I share your pain on seeing woodlands totally lacking common wood-decay fungi – many around here are trampled to the ends of the earth, void of large amounts of deadwood, and have a rather sterile feel. Even the woodland where this was taken has areas of hornbeam coppice that are quite young in terms of regrowth, though there are some areas of older growth that probably haven’t been coppiced in nearly a century (as many of the birch are long-decayed dead poles, and those birch were mature when they were out-competed for light by regrowth). This part was one of those lapsed areas. Close by there were some dead birch riddled with Piptoporus betulinus and Daedaleopsis confragosa, too (long-fallen / snapped half way up the stem, may I add). I hope to see a lot of Fistulina hepatica and Laetiporus sulphureus this coming summer as well on the oak and sweet chestnut, as they’re the annual brackets that rarely persist over winter in any discernible form. Some of the chestnuts are massive.
I’m also keeping my eye out for Ganoderma lucidum this summer in the woodland, as I found one nearby on a hornbeam last year and there’s some interest in trying to find more for DNA sequencing.

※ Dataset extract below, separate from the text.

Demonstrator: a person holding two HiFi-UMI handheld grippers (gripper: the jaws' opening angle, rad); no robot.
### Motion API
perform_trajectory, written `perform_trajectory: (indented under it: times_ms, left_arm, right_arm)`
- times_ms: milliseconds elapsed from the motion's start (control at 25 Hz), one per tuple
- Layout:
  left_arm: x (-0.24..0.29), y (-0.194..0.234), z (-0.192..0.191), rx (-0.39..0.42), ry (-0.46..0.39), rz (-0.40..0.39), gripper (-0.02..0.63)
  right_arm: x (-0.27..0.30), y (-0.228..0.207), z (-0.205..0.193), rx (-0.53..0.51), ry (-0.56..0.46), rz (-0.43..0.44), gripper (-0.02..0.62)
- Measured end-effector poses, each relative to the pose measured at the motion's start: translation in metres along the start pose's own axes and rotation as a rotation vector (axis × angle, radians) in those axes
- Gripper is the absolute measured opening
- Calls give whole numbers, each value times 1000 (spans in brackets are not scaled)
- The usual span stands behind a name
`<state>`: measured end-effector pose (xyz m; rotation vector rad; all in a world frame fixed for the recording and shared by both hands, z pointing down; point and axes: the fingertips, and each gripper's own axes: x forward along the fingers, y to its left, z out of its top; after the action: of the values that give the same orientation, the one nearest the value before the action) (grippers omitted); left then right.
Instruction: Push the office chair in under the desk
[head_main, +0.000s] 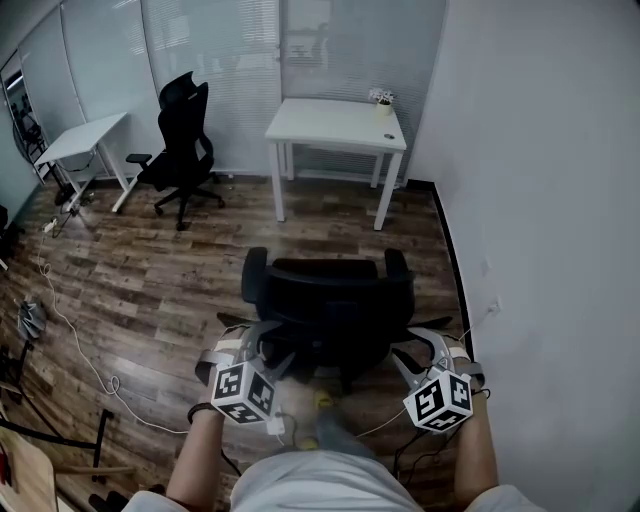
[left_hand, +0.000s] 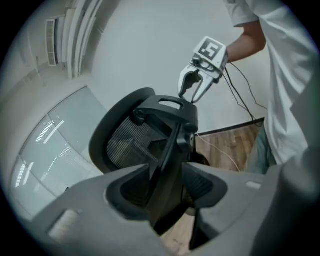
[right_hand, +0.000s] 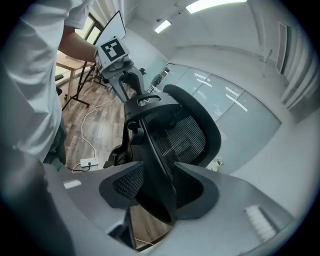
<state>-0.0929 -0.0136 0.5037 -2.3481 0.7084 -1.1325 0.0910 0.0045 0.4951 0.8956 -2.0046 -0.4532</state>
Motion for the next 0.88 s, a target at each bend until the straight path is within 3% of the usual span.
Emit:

Of course, young regrowing stands are valuable for many insects because of the herbaceous layer, though it’s all about a mosaic of different woodland ‘stages’ (with a large amount of old growth, inter-spaced with regenerating areas at different stages of regeneration). In this woodland, if anything, it lacks this mosaic, and is predominantly lapsed coppice with oak standards (and some chestnut standards) that need thinning or re-coppicing (but only in places). This cleared woody material can then be used for creating hibernaculum (deadwood piles), and it may enable a new lot of birch, goat willow, and other light-demanding species to regenerate from the seed bank that probably still exists to some degree.